November 09, 2025

Systematic Reed Solomon erasure code in Python

In part 1, I've visually demonstrated a version of the Reed Solomon erasure code.

Let's turn that into a little library to encode and decode chunks of data. It should be something that can be used in a large scale cloud data storage system with millions of storage devices.

API

encode_chunks(K, N, chunks)

K is the number of input chunks. 

N is the total number of chunks wanted.

chunks is a dictionary containing the data to encode. The keys has to be exactly 0 to K-1. The values should be a list of numbers, each between 0 to 255. All the chunks must be of the same length L.

The function will return a dictionary of N-K redundant chunks in the same format as chunks. The keys are from K to N-1.

decode_chunks(K, N, chunks)

K is the number of chunks.

N is the total number of chunks.

chunks is a dictionary of at least K out of N chunks. The keys has to be from 0 to N-1

The function returns a dictionary containing all missing chunks between 0 to K-1.

The Code

The code from the previous post looks slow. There are about 2*K*K "multiplications/divisions" and 3*K "additions/subtractions" for each output byte in the redundant chunks. Well, the code was written that way to match the mathematical equation of Lagrange Interpolation and to plot the curves. Let's make that faster.

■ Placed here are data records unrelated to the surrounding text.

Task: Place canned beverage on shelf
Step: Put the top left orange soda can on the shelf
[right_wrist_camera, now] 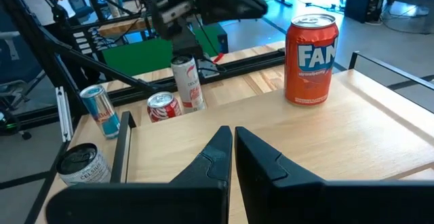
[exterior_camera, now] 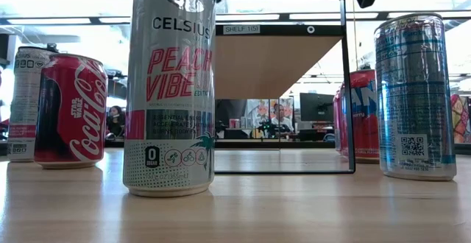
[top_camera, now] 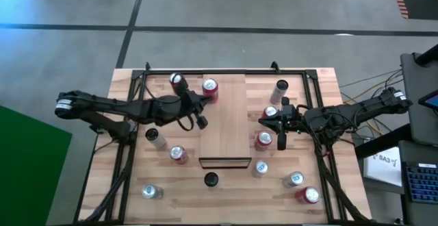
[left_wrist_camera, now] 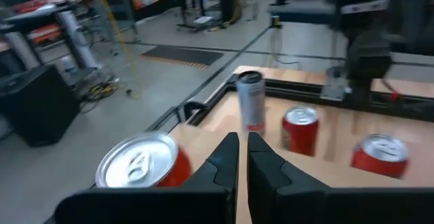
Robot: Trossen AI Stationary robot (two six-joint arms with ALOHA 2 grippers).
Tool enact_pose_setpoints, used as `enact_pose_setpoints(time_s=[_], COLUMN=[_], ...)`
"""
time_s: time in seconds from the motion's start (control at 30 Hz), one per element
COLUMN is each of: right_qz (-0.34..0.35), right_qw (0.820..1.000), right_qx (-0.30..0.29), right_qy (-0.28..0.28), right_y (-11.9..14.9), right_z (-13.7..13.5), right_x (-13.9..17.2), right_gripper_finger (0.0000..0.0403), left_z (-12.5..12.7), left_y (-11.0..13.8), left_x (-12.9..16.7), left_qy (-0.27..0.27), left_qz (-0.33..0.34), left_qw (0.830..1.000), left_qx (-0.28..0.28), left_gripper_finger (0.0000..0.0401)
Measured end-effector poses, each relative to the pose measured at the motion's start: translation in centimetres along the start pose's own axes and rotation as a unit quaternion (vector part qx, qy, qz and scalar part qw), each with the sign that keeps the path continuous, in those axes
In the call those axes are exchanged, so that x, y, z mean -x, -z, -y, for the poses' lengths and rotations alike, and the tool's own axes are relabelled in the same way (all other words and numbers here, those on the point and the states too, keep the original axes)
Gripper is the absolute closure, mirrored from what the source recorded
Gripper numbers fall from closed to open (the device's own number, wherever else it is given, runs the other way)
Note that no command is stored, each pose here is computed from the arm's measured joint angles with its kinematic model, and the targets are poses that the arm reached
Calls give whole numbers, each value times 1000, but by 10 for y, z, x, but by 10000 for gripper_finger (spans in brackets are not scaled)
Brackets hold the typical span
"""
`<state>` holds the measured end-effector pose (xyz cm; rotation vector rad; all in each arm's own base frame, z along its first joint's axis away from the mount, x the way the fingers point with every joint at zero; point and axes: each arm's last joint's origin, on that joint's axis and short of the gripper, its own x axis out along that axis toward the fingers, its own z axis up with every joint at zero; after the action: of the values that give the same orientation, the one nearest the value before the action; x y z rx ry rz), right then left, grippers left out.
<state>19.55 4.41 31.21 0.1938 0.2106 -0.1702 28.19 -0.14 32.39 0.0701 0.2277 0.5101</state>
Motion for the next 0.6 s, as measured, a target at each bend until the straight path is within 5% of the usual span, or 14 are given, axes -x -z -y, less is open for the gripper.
enact_pose_setpoints(time_s=[0.6], right_qz=[0], right_qw=[1000], right_qx=[9], right_qy=[0], right_y=[0], right_z=[0], right_x=[0], right_gripper_finger=[392], left_z=[-23], left_y=[-29], left_x=[6], left_qy=[-8], left_qz=[-98], left_qw=[989], left_qx=[-108], left_gripper_finger=[401])
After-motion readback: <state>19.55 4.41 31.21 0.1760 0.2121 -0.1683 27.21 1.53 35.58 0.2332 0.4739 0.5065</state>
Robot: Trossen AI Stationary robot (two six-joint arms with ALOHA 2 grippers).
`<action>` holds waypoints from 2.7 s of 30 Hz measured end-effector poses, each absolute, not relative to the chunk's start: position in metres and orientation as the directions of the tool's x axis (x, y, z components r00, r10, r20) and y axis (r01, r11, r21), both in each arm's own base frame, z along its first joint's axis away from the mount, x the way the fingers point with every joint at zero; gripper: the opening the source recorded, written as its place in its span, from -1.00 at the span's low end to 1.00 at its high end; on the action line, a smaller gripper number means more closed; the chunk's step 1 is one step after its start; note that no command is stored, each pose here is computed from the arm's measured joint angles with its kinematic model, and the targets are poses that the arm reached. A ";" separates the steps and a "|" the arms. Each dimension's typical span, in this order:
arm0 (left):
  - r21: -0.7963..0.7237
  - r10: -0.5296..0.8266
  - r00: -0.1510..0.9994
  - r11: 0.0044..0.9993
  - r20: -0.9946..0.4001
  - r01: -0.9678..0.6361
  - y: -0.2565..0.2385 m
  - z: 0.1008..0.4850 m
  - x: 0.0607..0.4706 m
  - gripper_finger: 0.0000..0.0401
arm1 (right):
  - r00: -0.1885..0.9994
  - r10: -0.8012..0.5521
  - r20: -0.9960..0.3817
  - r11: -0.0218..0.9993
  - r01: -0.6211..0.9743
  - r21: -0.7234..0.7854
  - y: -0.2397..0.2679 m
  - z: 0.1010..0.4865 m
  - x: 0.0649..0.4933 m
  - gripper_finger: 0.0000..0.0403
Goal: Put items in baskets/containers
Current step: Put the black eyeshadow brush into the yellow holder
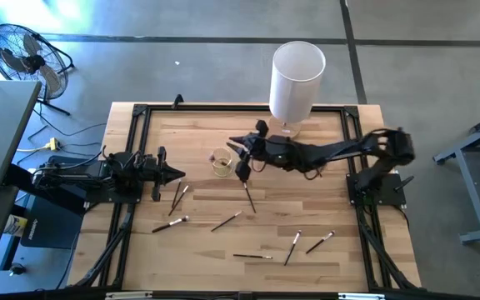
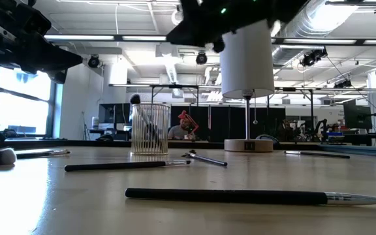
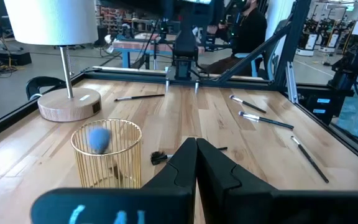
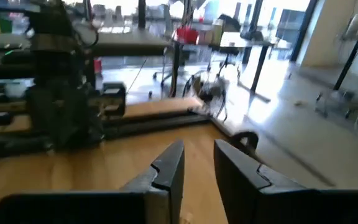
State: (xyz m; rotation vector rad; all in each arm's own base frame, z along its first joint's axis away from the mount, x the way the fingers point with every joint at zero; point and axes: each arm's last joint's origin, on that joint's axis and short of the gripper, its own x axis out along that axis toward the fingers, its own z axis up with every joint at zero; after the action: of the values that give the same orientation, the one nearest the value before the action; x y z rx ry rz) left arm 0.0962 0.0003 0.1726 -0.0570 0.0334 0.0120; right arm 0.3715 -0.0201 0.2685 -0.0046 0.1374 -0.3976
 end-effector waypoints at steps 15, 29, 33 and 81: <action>-0.140 -0.014 1.000 0.990 -0.012 0.012 0.000 0.175 0.096 -0.99 | 0.609 -0.283 -0.741 0.835 0.537 0.122 0.053 0.256 0.284 -0.98; -0.442 0.133 0.991 0.889 0.003 -0.118 0.004 0.206 0.104 -1.00 | 0.485 -0.159 -0.860 0.812 0.560 0.166 0.072 0.183 0.236 -1.00; -0.478 0.219 0.957 0.831 -0.192 -0.286 0.006 0.232 0.120 -1.00 | 0.543 -0.142 -0.827 0.816 0.537 0.213 0.063 0.170 0.223 -1.00; -0.020 0.070 0.044 0.321 -0.997 -0.947 0.051 0.150 0.217 -0.27 | 0.724 0.013 -0.689 0.936 0.233 0.263 0.002 0.204 0.171 -1.00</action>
State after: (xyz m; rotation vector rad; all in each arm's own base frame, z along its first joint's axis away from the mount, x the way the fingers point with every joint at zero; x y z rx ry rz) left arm 0.2167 0.0508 0.1504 -0.9293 1.2673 0.9798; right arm 0.1708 0.0019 0.2039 0.3460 0.7547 -0.1243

Notice that we get to pick the x's for the polynomials. The x's are the keys for the chunks and result dictionaries. It is 0 to K-1 for the input chunks and K to N-1 for the redundant chunks. We loop through L slices of the chunks (one byte from each chunk) using the same x's. We extract this loop invariant part into lag_interp_weights(xs, x). This returns a vector of weights for the y's. These weights are actually the coefficients of the Lagrange polynomials.

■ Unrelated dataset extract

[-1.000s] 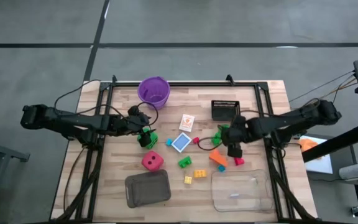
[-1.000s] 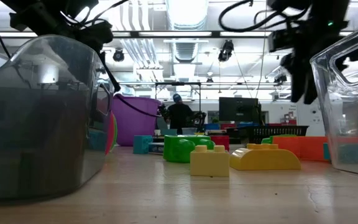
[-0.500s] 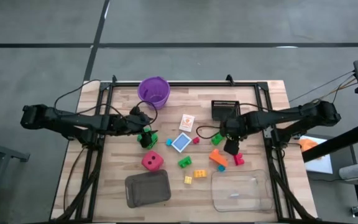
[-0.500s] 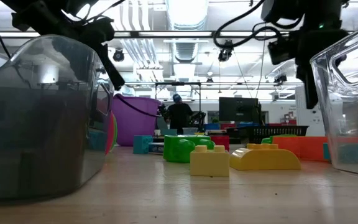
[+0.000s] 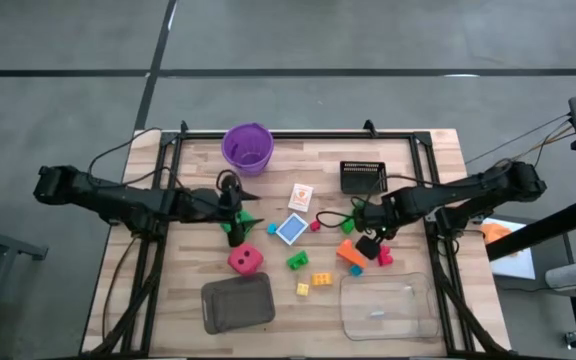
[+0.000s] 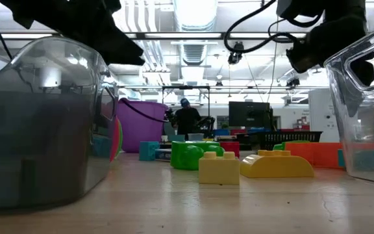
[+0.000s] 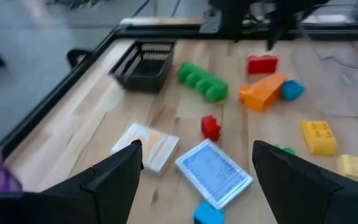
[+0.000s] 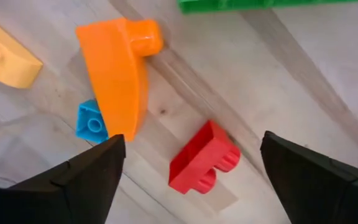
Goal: Pick & Place Toys
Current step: Put the large red game piece into the transparent bin
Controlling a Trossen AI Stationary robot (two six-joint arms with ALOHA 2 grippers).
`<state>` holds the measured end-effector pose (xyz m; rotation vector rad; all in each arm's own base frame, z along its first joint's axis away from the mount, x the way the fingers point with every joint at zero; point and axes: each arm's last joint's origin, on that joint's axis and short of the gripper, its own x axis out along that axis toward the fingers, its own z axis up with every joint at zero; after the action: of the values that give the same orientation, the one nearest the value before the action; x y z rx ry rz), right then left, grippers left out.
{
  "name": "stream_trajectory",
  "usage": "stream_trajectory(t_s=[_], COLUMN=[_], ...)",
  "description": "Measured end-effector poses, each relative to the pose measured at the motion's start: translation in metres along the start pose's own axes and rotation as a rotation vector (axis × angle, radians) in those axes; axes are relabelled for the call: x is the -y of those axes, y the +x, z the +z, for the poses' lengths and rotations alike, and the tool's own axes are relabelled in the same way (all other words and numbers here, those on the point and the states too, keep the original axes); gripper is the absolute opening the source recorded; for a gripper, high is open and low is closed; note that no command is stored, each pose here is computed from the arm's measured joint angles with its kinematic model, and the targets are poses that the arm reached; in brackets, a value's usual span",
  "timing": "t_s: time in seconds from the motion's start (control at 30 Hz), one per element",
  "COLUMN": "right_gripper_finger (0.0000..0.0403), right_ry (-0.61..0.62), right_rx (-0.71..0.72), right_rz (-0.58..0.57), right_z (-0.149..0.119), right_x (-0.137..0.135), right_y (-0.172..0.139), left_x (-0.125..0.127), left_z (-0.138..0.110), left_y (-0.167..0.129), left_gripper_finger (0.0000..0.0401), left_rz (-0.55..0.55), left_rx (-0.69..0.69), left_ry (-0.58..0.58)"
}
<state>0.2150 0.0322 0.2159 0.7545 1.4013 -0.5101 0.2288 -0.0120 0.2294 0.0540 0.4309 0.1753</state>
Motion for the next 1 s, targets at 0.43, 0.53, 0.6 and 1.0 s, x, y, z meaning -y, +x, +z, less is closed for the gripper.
stream_trajectory(t_s=[0.43,0.53,0.6,1.0], right_gripper_finger=[0.0372,0.0372,0.0372,0.0372], right_ry=[0.005,-0.022,-0.012,0.101], right_rx=[-0.072,-0.026,-0.032,-0.246], right_rz=[-0.127,-0.122,-0.099,-0.116], right_z=[0.007,0.015,0.018,0.002], right_x=[-0.003,-0.005,-0.006,0.000], right_y=[0.032,0.036,0.036,0.037], left_x=[0.001,0.001,0.001,0.001], left_z=[0.001,0.001,0.001,0.000], left_y=[0.000,0.000,0.000,0.000], left_gripper_finger=[0.0303,0.0303,0.0303,0.0303], left_rz=[-0.048,-0.047,-0.047,-0.048], left_rx=[0.015,0.015,0.015,0.011], left_ry=[0.134,0.149,0.149,0.151])
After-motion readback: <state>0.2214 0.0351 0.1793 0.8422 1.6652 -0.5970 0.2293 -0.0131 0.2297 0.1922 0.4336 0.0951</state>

For each redundant chunk, we compute this vector of weights once. Then we take a slice (one byte from each of the K chunks at the same offset) as the y values,  multiply each y with the corresponding weight in the vector and sum them together. In other words, the output byte for the slice is the dot product of the weight vector and a slice of the K chunks. Do that for all L slices to compute the redundant chunk. We only need to do K "multiplications" and K "additions" for each output byte.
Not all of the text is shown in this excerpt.